The younger Benjamin H. Latrobe studied in Baltimore, Maryland, and later at Georgetown College in Georgetown, just west of the new Federal City, in the District of Columbia.

He married Maria Eleanor "Ellen" Hazlehurst (1806–1872) of Altoona, Pennsylvania on March 12, 1833. They had four sons (two of whom survived childhood) and three daughters. Their eldest son, Charles Hazelhurst Latrobe (1833–1902), moved to Florida where he married and later joined the Confederate States Army. A civil engineer like his father and grandfather, Charles H. Latrobe later moved back to Baltimore where he served as the city's chief engineer for 25 years and continued to design public buildings and bridges noted for their beauty. His brother, Benjamin Henry Latrobe, III (1840–1901) became an Episcopal Church priest and rector of the Church of Our Savior in Silver Spring, Maryland.

Career
Around 1820, Latrobe worked with his father to establish a water supply for New Orleans, Louisiana, moving back north after his father's unexpected death of typhoid and to work with his brother John as a lawyer in Baltimore.

The Baltimore and Ohio Railroad (B&O) hired this Latrobe to work on a surveyor crew in the summer of 1830. In 1832, as assistant engineer, Latrobe surveyed and planned the route for the Washington Branch.
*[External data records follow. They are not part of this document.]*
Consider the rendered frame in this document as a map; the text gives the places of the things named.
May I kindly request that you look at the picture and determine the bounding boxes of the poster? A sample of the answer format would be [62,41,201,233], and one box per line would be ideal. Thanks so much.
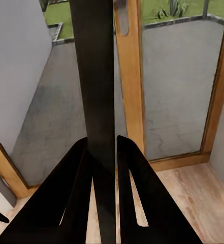
[69,0,116,244]

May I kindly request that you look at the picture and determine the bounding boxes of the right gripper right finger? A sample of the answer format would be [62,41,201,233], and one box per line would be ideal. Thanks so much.
[117,135,203,244]

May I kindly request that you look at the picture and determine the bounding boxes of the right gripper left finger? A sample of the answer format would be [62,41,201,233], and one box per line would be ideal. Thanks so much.
[0,137,92,244]

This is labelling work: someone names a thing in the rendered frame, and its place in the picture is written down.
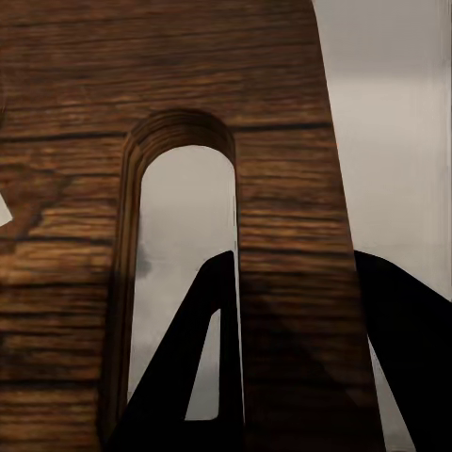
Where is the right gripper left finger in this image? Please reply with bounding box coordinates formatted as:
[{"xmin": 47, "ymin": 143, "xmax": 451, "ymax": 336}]
[{"xmin": 104, "ymin": 250, "xmax": 246, "ymax": 452}]

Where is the cutting board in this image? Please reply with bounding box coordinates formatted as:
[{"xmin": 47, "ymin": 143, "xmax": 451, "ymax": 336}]
[{"xmin": 0, "ymin": 0, "xmax": 386, "ymax": 452}]

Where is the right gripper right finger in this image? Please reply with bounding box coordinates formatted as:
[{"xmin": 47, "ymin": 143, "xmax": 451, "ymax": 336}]
[{"xmin": 354, "ymin": 250, "xmax": 452, "ymax": 452}]

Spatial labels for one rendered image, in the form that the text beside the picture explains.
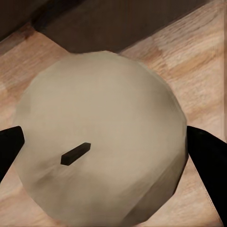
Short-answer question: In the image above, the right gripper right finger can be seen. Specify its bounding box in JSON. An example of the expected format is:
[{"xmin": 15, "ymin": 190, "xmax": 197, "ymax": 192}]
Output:
[{"xmin": 187, "ymin": 126, "xmax": 227, "ymax": 227}]

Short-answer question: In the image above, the pillar candle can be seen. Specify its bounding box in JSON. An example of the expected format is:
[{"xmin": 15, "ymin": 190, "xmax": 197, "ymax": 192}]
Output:
[{"xmin": 12, "ymin": 50, "xmax": 189, "ymax": 227}]

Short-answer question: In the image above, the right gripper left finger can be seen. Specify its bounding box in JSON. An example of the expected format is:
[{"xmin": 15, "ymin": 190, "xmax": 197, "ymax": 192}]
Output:
[{"xmin": 0, "ymin": 126, "xmax": 25, "ymax": 182}]

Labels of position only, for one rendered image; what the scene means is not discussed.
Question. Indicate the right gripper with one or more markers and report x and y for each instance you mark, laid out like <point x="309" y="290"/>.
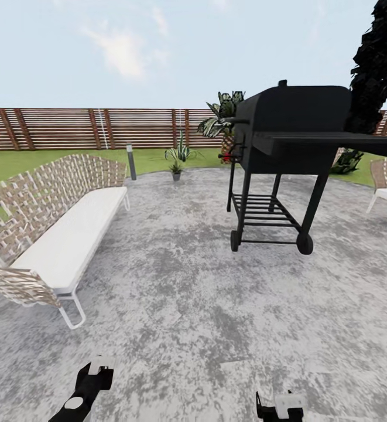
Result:
<point x="269" y="414"/>

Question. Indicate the pot plant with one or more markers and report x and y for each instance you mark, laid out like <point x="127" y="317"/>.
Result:
<point x="176" y="171"/>

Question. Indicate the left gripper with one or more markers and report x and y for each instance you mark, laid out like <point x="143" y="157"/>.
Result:
<point x="100" y="381"/>

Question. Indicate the tree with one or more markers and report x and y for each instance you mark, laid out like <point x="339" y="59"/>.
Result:
<point x="369" y="86"/>

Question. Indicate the charcoal grill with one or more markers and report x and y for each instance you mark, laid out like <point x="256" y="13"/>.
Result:
<point x="291" y="130"/>

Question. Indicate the bush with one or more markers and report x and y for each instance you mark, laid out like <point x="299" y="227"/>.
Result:
<point x="348" y="159"/>
<point x="182" y="152"/>
<point x="213" y="126"/>

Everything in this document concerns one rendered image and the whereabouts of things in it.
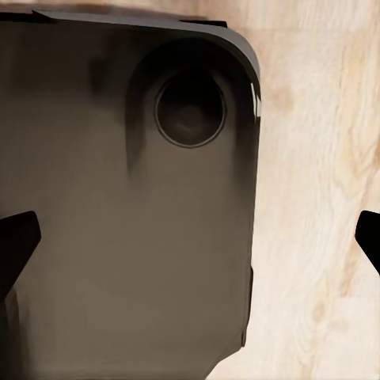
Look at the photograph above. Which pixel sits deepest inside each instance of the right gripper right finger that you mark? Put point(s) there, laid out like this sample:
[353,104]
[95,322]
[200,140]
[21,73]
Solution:
[367,234]

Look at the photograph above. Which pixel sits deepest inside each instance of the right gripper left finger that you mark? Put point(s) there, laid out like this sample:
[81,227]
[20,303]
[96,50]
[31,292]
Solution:
[19,237]

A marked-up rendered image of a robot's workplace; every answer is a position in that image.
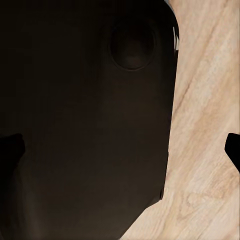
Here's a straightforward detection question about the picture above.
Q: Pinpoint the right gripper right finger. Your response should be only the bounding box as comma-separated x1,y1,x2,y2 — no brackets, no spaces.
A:
224,133,240,172

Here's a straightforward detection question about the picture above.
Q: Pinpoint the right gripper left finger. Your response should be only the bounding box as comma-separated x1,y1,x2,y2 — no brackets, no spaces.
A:
0,133,26,192

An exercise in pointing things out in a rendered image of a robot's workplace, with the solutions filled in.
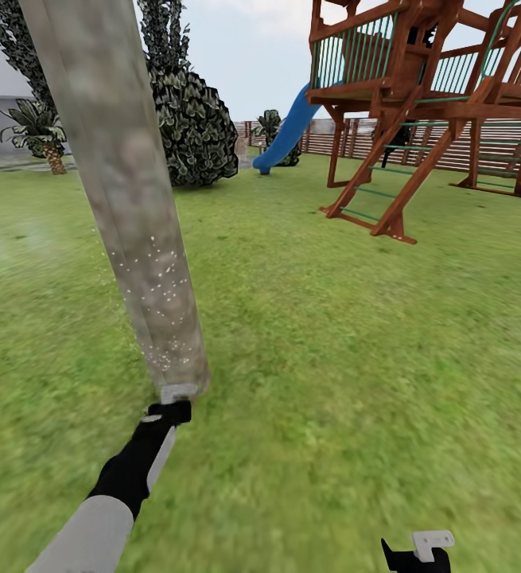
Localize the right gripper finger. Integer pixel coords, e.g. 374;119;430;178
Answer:
381;539;396;572

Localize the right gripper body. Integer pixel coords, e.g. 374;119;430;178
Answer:
394;549;451;573

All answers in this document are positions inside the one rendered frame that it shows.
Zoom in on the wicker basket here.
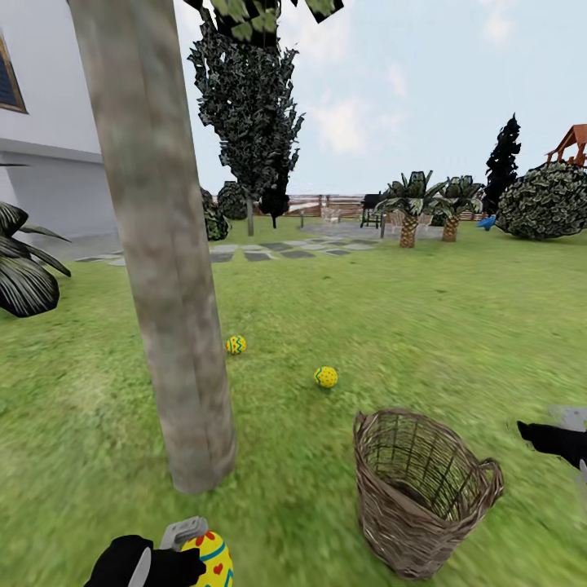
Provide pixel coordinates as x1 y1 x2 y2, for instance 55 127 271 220
352 408 504 582

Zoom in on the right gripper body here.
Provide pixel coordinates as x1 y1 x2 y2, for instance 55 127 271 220
530 423 587 460

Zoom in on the easter egg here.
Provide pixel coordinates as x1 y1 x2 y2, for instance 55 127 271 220
314 367 338 388
227 336 246 354
181 530 233 587

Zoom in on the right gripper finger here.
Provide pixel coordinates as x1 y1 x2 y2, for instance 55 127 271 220
518 421 532 441

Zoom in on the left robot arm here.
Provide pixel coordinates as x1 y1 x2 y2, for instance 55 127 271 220
84 516 209 587

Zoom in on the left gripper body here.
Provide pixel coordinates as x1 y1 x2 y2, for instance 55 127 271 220
159 548 201 587

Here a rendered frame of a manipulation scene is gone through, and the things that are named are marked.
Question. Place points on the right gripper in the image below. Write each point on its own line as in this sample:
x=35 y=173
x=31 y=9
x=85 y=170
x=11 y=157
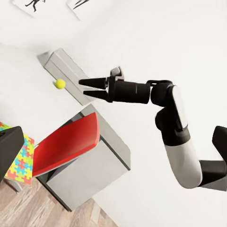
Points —
x=119 y=91

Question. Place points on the jigsaw puzzle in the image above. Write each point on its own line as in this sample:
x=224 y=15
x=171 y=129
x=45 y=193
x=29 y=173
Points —
x=22 y=167

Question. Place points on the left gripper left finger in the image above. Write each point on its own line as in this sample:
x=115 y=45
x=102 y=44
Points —
x=11 y=142

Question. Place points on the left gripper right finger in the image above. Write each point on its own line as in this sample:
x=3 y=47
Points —
x=219 y=140

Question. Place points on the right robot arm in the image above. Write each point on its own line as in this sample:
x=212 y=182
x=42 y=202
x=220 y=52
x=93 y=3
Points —
x=189 y=171

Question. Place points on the toy box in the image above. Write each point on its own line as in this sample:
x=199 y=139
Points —
x=61 y=66

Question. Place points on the desk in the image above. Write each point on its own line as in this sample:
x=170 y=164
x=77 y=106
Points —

For this route between Baltimore and Washington, D.C., he designed the Thomas Viaduct, which became the largest bridge in the United States when completed in 1835. The viaduct spans the Patapsco River between Relay and Elkridge, Maryland. As the project engineer, Latrobe worked closely with the railroad's construction chief, Caspar Wever. Nicknamed "Latrobe's Folly" by those who doubted the massive structure could support itself, the bridge remains in use today (as of 2019), carrying far heavier loads than ever envisioned.

In 1835, Latrobe became the chief engineer for the Baltimore and Port Deposit Railroad Company, which helped build the first rail link between Philadelphia and Baltimore.

Latrobe returned to the B&O in 1836. Along with Louis Wernwag, he designed the railroad's first bridge across the Potomac River at Harper's Ferry, West Virginia, which opened in 1837. In 1842, the B&O appointed him as Chief Engineer, succeeding his boss, Jonathan Knight. He served in the position for 22 years. He was appointed to the concurrent position of general superintendent of the B&O in 1847. He later became president of the Pittsburgh and Connellsville Railroad, part of the B&O's Pittsburgh District.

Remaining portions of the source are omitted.